Three Verses that Revealed my Contradictions

So the question yesterday that a guy at Sunday School asked was about Matthew 5.27-30, where Jesus talks about ripping out eyes and chopping off hands if they lead you to sin. He asked if we should take that seriously or not. I love the way he asked that question, because you can only answer YES if the question is “Should we take what Jesus said seriously?”

Ok, so that leads to some discussion, and then I realized this: I think of every other command or teaching in the sermon on the mount as literal and right and what people should do, except for these 3 verses.

what?! How can that be? How can we have pick-and-choose discipleship?

I hear people say, “Jesus is obviously exaggerating because poking out your eye wouldn’t change your heart. It wouldn’t stop you from lusting on the inside.”

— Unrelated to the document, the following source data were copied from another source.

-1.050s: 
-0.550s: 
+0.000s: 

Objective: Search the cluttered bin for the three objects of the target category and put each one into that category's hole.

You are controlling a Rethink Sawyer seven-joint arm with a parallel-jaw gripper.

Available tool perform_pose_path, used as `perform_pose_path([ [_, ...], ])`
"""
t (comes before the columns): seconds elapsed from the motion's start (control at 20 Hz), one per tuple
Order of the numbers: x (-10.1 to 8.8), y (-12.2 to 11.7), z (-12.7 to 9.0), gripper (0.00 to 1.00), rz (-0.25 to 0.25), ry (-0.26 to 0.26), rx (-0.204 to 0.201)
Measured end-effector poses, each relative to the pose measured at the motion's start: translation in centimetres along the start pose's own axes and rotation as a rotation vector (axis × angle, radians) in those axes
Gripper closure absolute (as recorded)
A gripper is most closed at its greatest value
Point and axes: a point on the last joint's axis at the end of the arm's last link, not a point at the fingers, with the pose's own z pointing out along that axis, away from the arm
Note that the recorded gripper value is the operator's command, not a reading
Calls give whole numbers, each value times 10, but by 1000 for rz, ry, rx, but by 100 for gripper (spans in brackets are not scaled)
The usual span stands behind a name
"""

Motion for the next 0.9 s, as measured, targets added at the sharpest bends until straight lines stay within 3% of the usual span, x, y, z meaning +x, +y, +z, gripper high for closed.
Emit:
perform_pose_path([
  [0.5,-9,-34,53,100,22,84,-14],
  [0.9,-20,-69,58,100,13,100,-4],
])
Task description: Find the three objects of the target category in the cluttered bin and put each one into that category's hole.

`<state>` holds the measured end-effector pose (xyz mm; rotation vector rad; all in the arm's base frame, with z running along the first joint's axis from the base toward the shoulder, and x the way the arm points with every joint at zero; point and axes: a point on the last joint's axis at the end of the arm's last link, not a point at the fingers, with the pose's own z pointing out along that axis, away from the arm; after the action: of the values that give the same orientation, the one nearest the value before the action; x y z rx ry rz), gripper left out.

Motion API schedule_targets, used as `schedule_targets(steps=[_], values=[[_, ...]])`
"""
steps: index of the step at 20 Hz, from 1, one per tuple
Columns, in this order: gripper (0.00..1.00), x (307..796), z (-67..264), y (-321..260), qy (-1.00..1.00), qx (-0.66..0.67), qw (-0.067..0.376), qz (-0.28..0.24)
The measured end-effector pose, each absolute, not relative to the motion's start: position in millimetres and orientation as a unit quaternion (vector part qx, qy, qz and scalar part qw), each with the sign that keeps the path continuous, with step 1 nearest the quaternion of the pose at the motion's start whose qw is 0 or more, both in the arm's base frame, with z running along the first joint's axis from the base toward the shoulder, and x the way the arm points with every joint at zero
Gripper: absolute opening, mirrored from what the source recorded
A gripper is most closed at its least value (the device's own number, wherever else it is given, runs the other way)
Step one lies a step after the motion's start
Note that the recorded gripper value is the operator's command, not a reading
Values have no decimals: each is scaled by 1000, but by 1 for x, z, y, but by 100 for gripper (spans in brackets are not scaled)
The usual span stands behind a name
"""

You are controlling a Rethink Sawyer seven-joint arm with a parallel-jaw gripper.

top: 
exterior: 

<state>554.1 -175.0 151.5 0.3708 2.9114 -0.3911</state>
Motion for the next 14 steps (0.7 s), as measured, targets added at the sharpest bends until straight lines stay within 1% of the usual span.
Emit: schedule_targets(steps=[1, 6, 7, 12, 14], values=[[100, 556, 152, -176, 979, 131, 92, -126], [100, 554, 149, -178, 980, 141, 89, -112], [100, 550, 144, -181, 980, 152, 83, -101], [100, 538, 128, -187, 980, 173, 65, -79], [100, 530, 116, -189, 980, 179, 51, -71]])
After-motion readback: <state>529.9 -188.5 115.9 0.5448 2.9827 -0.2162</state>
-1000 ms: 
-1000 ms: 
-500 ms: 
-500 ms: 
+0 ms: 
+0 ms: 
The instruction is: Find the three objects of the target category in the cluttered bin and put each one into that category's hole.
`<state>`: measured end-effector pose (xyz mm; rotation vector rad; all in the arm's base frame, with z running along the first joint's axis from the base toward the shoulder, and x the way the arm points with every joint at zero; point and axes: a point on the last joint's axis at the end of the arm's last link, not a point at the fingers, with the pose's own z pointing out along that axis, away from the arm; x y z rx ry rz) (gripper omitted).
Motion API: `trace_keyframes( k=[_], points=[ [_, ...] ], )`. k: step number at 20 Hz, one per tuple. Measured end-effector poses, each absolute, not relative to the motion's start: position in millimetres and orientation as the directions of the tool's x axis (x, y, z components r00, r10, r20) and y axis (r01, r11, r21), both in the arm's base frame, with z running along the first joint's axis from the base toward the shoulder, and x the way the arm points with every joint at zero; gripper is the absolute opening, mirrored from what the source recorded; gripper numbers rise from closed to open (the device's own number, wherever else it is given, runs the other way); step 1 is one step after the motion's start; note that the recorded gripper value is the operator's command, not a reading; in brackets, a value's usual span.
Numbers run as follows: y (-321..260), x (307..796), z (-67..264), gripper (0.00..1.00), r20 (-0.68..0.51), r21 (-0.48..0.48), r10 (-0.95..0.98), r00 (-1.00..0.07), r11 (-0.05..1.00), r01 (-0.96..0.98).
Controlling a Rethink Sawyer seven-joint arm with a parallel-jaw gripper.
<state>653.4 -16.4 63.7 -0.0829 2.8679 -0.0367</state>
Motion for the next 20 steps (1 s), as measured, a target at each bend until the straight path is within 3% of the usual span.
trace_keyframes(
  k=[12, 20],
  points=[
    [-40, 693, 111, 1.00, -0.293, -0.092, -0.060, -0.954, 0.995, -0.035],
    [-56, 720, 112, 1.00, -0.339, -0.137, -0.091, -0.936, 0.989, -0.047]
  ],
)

It wouldn’t? Isn’t is through hardship that we learn to be closer to God? If I sat down and gouged out my eyeball, it seems like that would be an event that would stick with me for a while. And if I associated it with lust, then next time wouldn’t I absolutely cower in fear? If I chopped my hand off, would I not consider the consequences of sin whenever I reached to commit the sin, and there was nothing there?! I know I sound a little absurd, but I want to get out of this mode of applying 21st century ‘reason’ to the words of Jesus.

We don’t say that Jesus is exaggerating to make a point about other extreme things He taught. I just wonder if maybe we want to keep our eyes and our hands a little too much. We’d rather literally pay off a debt or forgive an enemy, but don’t *really* ask us to chop off our hands. hmmmm

1 Response to “Three Verses that Revealed my Contradictions”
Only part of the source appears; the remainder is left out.